In an exploratory substudy nested within this phase 4 trial, a subsample composed by
AS/psoriatic arthritis (n=60) will be randomly assigned to receive exercise or nothing 1 hour
before vaccination, under the working hypothesis that exercise may boost immune responses to
the vaccine, wich would benefit immunocompromised patients. The exercise session will be
conducted by experienced exercise physiologists and will comprise a brief specific warm-up
and 3 unilateral resistance exercises (lateral raise, biceps curl and overhead extension) in
the left arm (the same arm used for vaccination). The exercises will be performed using
dumbbells, with eccentric and concentric contractions (4 sets of 8-12 repetition maximum).
Interval between exercises and sets will be 30 seconds. The total duration of the exercise
session will be approximately 20 minutes. Thirty minutes after the end of the exercise
session, patients will receive the vaccine in the same arm (i.e., left arm). Immediately, 24h
and 48h after the exercise session, local pain (muscle soreness) in the exercised arm will be
assessed by visual analogue scale (0 [no pain] to 100 [worst possible pain]).
Exercise-induced edema will be determined by circumference measures of the biceps.
Participants will also report self-perceived exertion after exercise using the Borg scale.
Blood sample to assess immunogenicity (primary outcome) will follow the same schedule
proposed in the phase 4 trial. Control group will receive no intervention and will follow the
vaccination scheme adopted in the phase 4 trial.
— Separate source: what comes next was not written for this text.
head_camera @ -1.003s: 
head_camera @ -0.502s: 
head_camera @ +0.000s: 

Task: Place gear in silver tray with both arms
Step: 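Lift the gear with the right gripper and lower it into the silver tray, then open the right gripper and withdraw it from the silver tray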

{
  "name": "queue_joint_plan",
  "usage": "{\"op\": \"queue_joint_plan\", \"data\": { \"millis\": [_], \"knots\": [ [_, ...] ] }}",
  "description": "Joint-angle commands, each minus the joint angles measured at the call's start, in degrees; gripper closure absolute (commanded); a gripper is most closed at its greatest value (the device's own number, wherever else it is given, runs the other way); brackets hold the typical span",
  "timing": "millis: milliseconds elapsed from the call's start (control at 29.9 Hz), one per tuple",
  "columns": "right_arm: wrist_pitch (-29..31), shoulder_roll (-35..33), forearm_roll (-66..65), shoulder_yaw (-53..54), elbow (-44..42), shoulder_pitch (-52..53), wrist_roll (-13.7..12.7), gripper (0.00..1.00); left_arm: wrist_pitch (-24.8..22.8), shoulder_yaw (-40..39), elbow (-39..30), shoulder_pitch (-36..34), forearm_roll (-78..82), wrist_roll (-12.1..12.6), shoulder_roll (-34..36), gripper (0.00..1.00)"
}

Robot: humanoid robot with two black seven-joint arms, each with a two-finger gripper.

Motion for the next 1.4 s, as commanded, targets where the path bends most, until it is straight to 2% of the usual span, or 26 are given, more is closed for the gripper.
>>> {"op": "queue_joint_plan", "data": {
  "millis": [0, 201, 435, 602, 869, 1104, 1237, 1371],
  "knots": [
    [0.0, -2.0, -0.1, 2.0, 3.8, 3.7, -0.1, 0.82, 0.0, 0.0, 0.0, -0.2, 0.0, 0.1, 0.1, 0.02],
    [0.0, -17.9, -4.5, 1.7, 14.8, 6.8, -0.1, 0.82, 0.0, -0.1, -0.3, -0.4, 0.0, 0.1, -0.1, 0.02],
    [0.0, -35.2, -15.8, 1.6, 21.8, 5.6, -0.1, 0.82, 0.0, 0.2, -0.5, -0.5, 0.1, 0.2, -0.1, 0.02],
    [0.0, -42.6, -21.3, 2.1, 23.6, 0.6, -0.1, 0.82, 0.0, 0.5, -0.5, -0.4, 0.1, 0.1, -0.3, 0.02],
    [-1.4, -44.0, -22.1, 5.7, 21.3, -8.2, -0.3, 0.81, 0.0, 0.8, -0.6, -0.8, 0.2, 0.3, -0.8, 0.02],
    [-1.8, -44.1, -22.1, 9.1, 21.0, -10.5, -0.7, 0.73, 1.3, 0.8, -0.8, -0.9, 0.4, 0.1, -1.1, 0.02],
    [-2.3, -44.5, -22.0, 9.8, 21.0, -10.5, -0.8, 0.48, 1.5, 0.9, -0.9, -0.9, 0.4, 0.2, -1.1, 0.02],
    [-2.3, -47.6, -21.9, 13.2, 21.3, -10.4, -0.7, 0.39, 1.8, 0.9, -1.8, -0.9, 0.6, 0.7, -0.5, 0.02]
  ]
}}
Amendment to the extension phase of the project

Rationale: There are clinical trials comparing homologous vaccine scheme (two first doses)
against COVID-19 versus heterologous immunization suggesting that the latter was well
tolerated and improved immunogenicity healthy individuals (Hillus et al., 2021). In animal
models, there is evidence that application of a third vaccine dose (booster) with an mRNA
vaccine after two vaccine doses of inactivated against COVID-19 induce a relatively higher
level of neutralizing antibodies and T cell response (Zhang et al., 2021). Thus, we will
include the following extension analyses in this project:

1. For patients and controls without humoral response (anti-SARS-CoV-2 S1/S2 IgG and/or
neutralizing antibodies) after the 3rd dose of CoronaVac vaccine, a booster dose with
the available heterologous vaccine will be given as per the Plan National Vaccination of
COVID-19 in ARD patients.

2. A new serology analysis will be performed (anti-SARS-CoV-2 S1/S2 IgG and neutralizing
antibodies) 4-8 weeks after the heterologous vaccine booster. Immunogenicity will be
assessed through seroconversion rates of total IgG antibodies against S1 and S2 antigens
and neutralizing antibodies.

3. In addition, the participants will be instructed to write down in a diary standardized
changes that occur and to contact investigators by e-mail or WhatsApp.

4. The updated recommendations of the American College of Rheumatology (ACR) regarding to
the use of immunosuppressive medications during the vaccination period will be followed
(https://www.rheumatology.org/Portals/0/Files/COVID-19-Vaccine-Clinical-…
icDiseasesSummary.pdf).

This amendment to the extension phase of the project was approved by the National Research
Ethics Committee (Comissão Nacional de Ética em Pesquisa) (5.014.175). Only participants
(patients/controls) who agree to participate in this amendment to extension phase of the
study will be included according to the signed updated informed consent form.